I really wish it were otherwise. :(

It all goes back to something I said back around 2006 when the left was complaining about our Middle Eastern actions: Sure they were protesting it, but I knew they weren't going to dump it, because they wanted to wait out until they were in control, and then finish the job, and claim all the credit. The same is true with this. They're attention whores. This is an issue that many western societies have with this whole celebrity status, where everyone must know your name, and your descendants must speak of you.
 
Re: The PPACA - Implementation Phase I

I was thinking about the cost of "end of life" care, and had a great idea (or at least it seemed so at the time!). Too much of the debate is about compulsion and requirements and mandates and the like.

I may take this idea to some health insurance executives I know, and so if you hear about it in a year or two, great.


Suppose my health insurance plan covers cancer treatment or a debilitating illness. I can get really expensive treatment, and extend my life a few months. The progressive answer is to "encourage" me to accept large daily doses of morphine so that the money can be used for "more worthy" causes.

The market answer is much better for our civil liberties: the insurance company can say to me, "if you forego these expensive treatments that would cost us $350,000; we'll give your family $250,000." Then I can decide. Some people will say, "give me the treatment anyway" and others will say "give my family the money."


The single biggest problem by far in health care is that the person who pays the bills is not the person who receives the services. The PPACA fails to address this root cause, and actually makes it even worse. This idea goes directly toward that cause, and provides an option, not a "Procrustes' bed" solution.
 
Re: The PPACA - Implementation Phase I

Why am I not surprised?

Executives at Medicaid- funded not-for-profits in New York are hauling in massive salaries, with one raking in $2.8 million and 14 others topping a half-million, an explosive congressional report has found.

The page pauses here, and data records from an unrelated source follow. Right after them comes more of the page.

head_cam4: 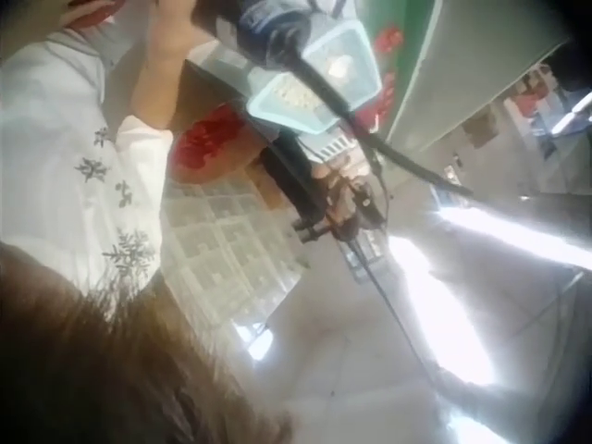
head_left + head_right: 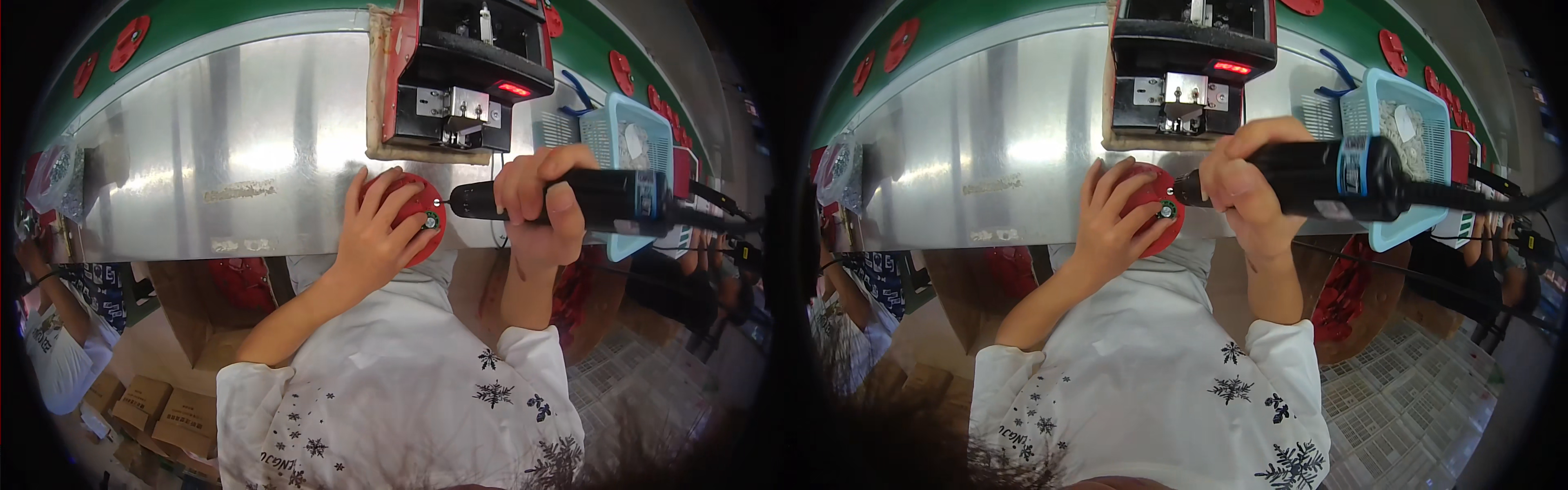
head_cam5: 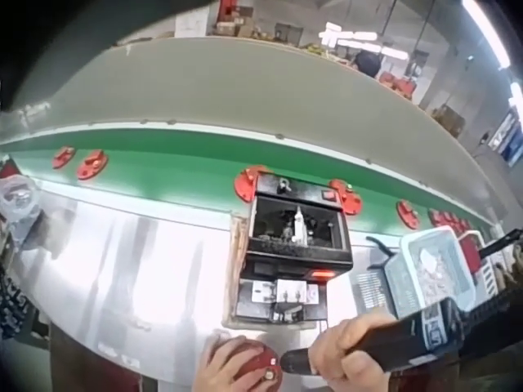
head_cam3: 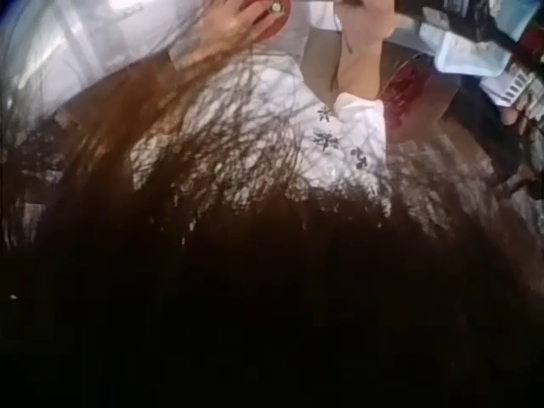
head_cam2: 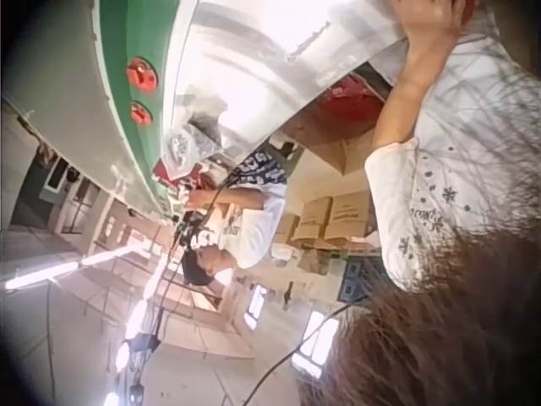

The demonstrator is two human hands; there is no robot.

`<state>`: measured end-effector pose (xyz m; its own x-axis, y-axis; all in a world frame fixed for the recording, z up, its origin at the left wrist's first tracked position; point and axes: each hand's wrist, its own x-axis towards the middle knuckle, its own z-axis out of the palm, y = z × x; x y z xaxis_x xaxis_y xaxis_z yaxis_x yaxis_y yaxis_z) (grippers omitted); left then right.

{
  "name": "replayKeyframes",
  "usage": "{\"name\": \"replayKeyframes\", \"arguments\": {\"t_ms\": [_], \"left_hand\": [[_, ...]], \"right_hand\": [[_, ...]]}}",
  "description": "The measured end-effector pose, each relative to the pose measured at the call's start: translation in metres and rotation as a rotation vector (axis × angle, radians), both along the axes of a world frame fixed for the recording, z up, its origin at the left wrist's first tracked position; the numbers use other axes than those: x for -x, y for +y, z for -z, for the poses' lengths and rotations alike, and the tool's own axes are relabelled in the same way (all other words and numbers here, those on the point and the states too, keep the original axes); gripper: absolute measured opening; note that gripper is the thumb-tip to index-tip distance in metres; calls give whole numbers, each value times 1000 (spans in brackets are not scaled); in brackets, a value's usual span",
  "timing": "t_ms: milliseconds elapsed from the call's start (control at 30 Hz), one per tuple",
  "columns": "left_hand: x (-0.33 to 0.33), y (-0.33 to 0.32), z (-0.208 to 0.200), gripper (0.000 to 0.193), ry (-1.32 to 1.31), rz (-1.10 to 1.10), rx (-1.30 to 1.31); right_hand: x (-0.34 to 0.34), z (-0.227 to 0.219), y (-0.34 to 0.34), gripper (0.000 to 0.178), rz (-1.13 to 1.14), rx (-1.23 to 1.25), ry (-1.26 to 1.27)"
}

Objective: Assembling parts onto red circular bases using an electric screwdriver on a production line.

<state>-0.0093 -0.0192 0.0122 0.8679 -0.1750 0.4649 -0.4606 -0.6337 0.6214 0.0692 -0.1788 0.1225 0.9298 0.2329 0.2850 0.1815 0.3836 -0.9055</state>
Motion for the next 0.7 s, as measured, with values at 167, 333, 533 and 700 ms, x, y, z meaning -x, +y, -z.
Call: {"name": "replayKeyframes", "arguments": {"t_ms": [167,333,533,700], "left_hand": [[1,-1,1,21,-10,11,-27],[1,-3,3,20,-16,-3,-18],[3,-5,-1,19,15,-13,-10],[8,-4,2,20,-22,5,0]], "right_hand": [[9,13,-8,17,62,-1,7],[7,20,-10,15,84,-11,30],[14,17,6,12,56,70,-2],[21,17,7,19,-48,261,-130]]}}
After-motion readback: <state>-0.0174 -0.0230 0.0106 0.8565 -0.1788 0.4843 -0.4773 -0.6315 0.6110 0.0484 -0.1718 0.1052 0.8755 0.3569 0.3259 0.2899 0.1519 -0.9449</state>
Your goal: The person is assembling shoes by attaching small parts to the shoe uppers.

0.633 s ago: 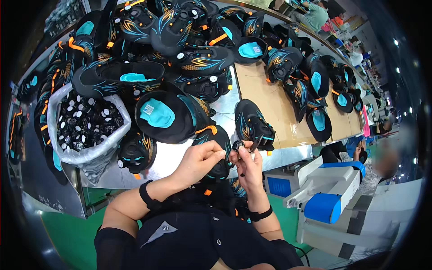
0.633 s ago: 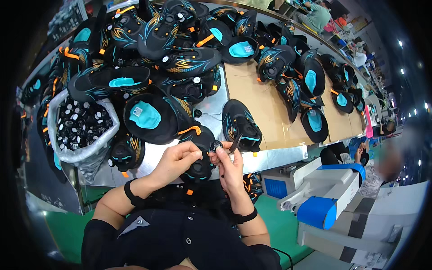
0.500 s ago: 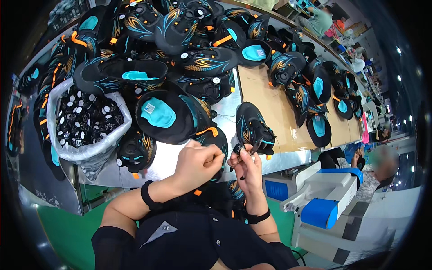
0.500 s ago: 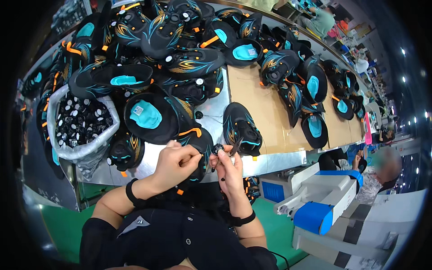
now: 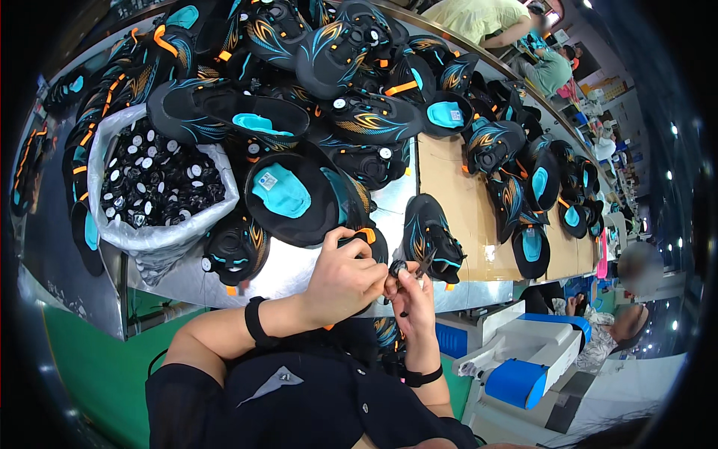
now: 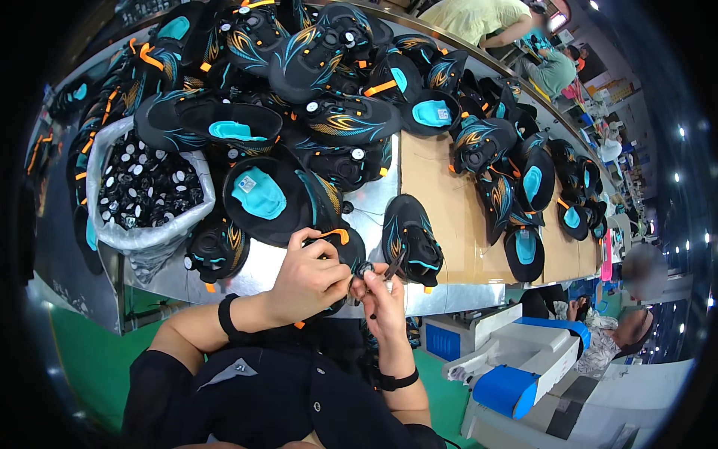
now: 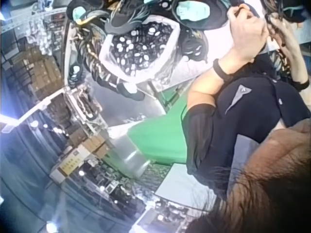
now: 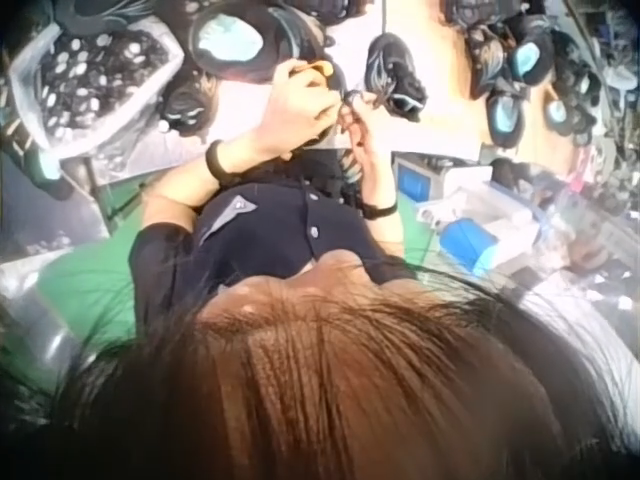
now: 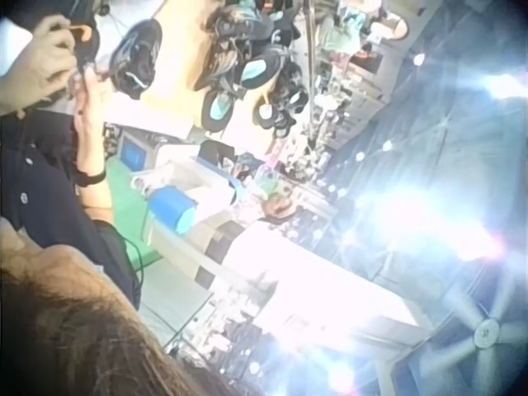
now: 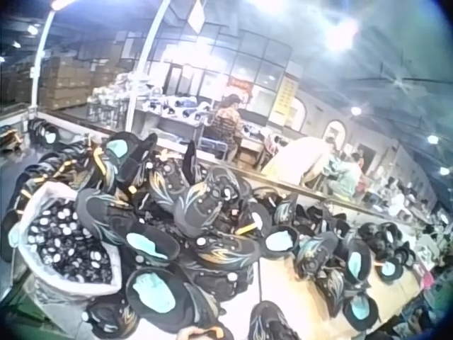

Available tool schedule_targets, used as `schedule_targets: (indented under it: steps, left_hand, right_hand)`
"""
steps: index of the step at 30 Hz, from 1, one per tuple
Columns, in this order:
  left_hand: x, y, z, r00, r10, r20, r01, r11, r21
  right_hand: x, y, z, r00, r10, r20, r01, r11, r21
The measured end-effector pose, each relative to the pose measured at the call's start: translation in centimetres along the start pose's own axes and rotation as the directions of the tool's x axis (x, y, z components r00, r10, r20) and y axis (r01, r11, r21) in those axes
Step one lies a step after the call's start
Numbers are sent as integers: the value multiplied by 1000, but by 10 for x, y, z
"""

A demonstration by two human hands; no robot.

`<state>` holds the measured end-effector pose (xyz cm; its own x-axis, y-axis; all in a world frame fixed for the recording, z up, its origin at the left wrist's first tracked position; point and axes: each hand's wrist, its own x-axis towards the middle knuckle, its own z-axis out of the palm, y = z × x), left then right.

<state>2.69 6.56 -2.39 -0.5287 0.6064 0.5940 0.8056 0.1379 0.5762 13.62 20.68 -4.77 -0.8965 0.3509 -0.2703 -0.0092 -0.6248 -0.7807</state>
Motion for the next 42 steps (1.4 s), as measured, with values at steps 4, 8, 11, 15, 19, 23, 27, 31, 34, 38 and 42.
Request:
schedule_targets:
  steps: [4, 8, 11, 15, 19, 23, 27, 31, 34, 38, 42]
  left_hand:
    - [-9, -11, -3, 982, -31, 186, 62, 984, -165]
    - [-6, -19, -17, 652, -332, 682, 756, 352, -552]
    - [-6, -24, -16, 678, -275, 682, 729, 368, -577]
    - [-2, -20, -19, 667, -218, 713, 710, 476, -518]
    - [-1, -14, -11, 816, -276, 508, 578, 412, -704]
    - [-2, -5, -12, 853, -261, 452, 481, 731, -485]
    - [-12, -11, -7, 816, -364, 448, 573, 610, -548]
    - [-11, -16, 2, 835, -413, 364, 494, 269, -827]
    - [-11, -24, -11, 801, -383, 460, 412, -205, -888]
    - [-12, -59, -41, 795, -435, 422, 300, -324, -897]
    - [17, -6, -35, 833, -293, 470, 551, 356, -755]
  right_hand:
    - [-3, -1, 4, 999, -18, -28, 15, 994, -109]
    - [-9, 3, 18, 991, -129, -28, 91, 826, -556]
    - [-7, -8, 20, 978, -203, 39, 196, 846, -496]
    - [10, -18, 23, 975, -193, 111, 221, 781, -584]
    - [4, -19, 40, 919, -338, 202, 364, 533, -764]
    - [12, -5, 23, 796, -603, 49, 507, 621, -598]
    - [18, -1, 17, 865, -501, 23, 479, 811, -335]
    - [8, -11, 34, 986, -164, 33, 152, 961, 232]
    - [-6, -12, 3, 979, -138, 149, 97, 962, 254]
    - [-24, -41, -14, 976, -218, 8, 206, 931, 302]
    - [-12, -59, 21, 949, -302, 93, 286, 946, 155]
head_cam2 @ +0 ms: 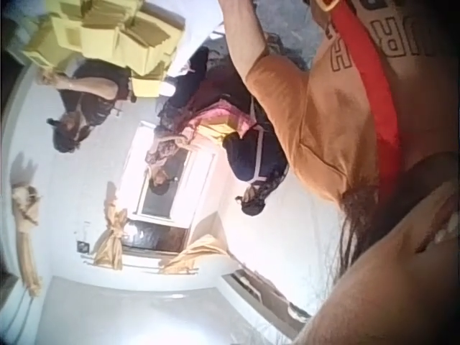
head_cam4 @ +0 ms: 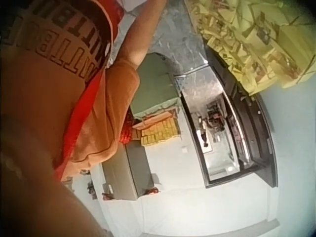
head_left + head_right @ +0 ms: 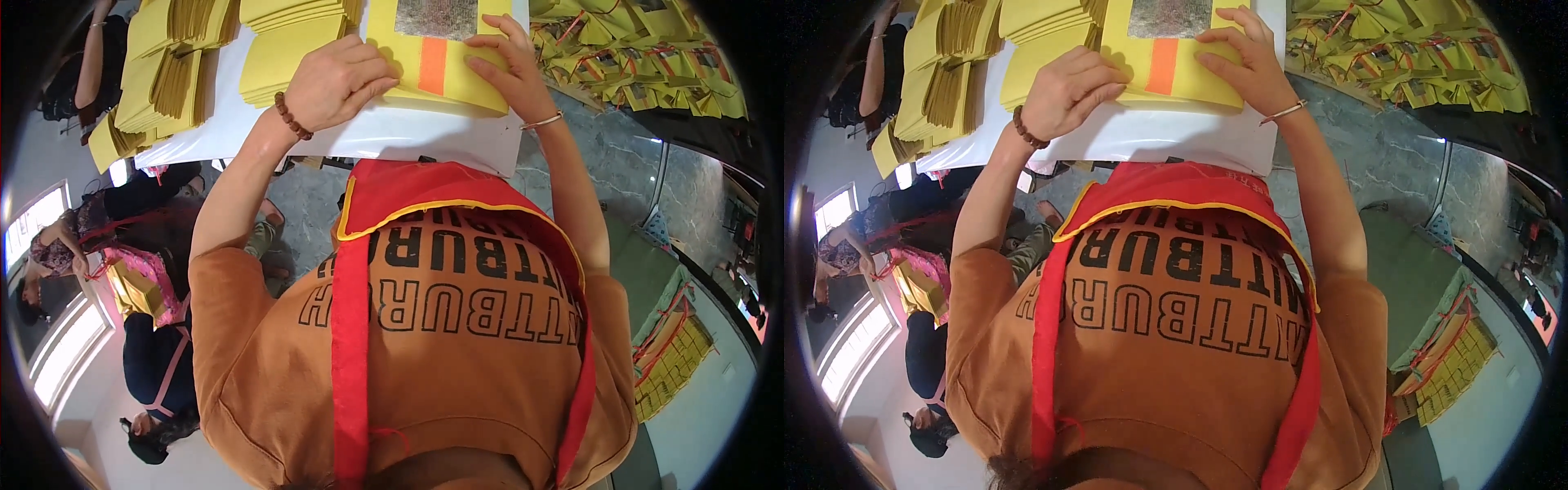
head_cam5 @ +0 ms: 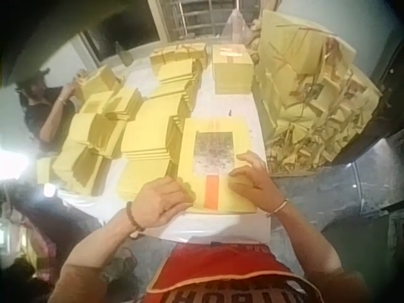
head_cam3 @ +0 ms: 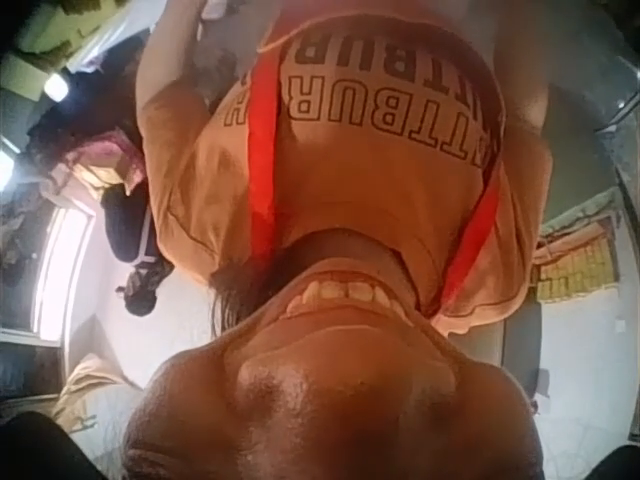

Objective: Sorting, stacking, and organizing yellow paper sheets on a work table.

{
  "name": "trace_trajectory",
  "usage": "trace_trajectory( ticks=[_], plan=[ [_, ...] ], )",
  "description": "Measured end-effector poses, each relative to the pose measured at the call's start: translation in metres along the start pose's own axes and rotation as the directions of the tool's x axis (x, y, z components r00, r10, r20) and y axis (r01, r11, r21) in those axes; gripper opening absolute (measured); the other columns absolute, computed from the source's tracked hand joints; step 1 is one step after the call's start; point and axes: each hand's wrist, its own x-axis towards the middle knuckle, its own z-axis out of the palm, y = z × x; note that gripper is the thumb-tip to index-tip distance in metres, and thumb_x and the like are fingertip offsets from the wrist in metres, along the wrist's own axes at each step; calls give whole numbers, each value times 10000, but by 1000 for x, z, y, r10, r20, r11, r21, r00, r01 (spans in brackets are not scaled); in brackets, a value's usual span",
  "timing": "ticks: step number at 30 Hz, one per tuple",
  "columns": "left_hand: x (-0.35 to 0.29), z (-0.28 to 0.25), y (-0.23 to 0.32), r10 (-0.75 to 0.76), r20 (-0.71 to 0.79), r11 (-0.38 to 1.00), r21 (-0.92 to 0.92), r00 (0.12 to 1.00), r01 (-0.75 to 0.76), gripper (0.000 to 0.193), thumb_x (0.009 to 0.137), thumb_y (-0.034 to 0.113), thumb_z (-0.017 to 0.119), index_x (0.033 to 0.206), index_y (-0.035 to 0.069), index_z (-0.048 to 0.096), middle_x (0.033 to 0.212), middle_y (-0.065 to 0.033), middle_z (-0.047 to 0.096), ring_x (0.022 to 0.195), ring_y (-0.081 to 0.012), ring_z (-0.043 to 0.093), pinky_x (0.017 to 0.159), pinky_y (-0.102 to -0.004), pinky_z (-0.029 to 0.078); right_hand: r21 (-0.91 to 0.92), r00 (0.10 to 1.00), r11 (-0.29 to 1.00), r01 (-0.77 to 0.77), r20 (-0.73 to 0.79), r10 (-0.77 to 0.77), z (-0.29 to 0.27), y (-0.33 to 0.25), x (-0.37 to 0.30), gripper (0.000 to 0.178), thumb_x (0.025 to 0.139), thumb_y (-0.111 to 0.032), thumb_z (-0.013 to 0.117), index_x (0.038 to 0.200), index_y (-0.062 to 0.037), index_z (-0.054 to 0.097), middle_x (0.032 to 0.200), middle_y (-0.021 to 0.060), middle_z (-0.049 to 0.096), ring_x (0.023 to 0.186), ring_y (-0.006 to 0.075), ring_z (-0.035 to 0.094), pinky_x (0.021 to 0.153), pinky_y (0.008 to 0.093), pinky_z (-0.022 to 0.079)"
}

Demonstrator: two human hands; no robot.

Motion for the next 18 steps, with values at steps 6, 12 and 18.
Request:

And more than 100 other executives from Medicaid-funded agencies in New York are pulling in more than $200,000, according to the House Committee on Oversight and Government Reform.

The report, titled Billions of Federal Tax Dollars Wasted Annually by New York’s Medicaid Program, called for a sweeping independent audit of the state’s bloated $54 billion in Medicaid spending, the nation’s highest.

It said the high-flying executive salaries it turned up are just the tip of the iceberg — and not “a comprehensive or exhaustive search of compensation packages.”

http://www.nypost.com/p/news/local/ny_medicaid_exec_pay_is_sickening_eIbSD2CpEsdyQlaDcbRVSM
 
Re: The PPACA - Implementation Phase I

Hey, is this a good place to mention that hard core righty Ohio governor John Kasich as accepted the Medicare expansion in his state? You cons were going to mention that, right?
 
Re: The PPACA - Implementation Phase I

Hey, is this a good place to mention that hard core righty Ohio governor John Kasich as accepted the Medicare expansion in his state? You cons were going to mention that, right?

Would you also like to add in Arizona, Nevada, and North Dakota? There's one other state as well, but I can't remember which one...

Contrary to popular belief, I don't spend all day on here.